对面的对峙并没结束,有其他老臣与徐太傅一派的,也站了出来。
“徐太傅是三朝老臣,官至二品,怎能因为摄政王一句戏言,便撤了天子之师的重任。”
绝美的舞姬,仍在高台上,使劲全身的魅惑,可底下的人全纷纷没了欣赏的心情。
任谁也没想到,摄政王这次归来,连徐太傅也全然不放在眼里了。
果然,这是强权在握,野心昭然,也不怕天下人口诛笔伐了,自然也不会对天子之师的徐从文客气了。
“摄政王三思,此事万万不可啊!”
徐太傅一派的大臣,顿时大惊,纷纷求情。
“皇上,皇上您说句话啊,老臣教导您至今,兢兢业业,未有一日怠慢臣受辱不要紧,可皇上是我大端的天子,摄政王此举,就是在折损您的龙威啊!”

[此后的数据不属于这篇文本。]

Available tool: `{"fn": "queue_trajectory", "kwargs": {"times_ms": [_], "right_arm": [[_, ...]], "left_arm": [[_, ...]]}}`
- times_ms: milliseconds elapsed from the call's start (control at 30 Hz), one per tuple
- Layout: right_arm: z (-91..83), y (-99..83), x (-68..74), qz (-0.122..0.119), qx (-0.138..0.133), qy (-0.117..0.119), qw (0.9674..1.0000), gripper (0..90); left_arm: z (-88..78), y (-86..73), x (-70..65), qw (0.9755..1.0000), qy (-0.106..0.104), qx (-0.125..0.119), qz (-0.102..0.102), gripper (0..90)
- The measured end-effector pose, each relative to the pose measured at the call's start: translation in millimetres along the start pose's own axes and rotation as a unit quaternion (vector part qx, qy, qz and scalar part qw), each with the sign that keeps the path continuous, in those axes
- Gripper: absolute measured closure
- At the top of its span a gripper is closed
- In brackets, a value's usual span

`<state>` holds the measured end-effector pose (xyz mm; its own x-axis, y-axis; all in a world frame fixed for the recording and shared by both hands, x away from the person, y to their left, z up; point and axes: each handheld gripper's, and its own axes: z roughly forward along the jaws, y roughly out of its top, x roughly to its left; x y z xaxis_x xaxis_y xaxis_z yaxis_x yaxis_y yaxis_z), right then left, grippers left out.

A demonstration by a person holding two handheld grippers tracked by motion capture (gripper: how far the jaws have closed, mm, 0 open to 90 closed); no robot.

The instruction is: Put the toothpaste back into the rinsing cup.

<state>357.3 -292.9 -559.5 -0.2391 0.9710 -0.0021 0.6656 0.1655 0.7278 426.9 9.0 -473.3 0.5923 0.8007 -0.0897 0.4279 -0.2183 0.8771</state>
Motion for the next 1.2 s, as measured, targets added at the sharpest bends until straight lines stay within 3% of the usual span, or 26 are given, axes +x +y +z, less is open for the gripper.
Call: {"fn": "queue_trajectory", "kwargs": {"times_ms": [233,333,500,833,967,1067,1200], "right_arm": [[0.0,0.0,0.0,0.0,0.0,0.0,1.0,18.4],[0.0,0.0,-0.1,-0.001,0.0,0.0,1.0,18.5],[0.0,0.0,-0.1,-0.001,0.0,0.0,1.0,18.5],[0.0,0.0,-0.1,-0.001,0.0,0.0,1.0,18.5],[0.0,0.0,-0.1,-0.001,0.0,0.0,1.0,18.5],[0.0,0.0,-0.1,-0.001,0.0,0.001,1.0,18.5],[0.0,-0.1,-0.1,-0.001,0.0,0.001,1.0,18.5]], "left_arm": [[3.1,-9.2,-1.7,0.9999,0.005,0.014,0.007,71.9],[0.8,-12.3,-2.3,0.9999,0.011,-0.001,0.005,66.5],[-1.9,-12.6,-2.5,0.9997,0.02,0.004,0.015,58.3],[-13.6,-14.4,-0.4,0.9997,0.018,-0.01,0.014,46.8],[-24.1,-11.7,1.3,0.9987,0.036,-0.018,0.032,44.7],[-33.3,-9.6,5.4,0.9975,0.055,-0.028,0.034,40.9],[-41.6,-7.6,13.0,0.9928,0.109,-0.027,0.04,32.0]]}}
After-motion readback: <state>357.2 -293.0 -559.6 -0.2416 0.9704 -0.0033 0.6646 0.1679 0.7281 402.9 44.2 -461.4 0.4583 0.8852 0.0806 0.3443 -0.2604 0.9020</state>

徐太傅竭力忍住慌张,冲着宇文觉的方向跪地,言辞昭昭,恨不得闻者落泪。
“吵死了,你做的那些好事,我留你一条命都是看在本王侄儿的份上。”
这话不可谓不重,徐从文羞愤地就差以头撞柱,来证清白。
顾遥冷淡地看了眼跪了一地的老臣,然后慢悠悠地转过头,看向高座上的宇文觉。
至始至终,高座上的少年天子都没有说话。
哪怕他的脸色已经难看至极,握着扶手的手,都在发抖。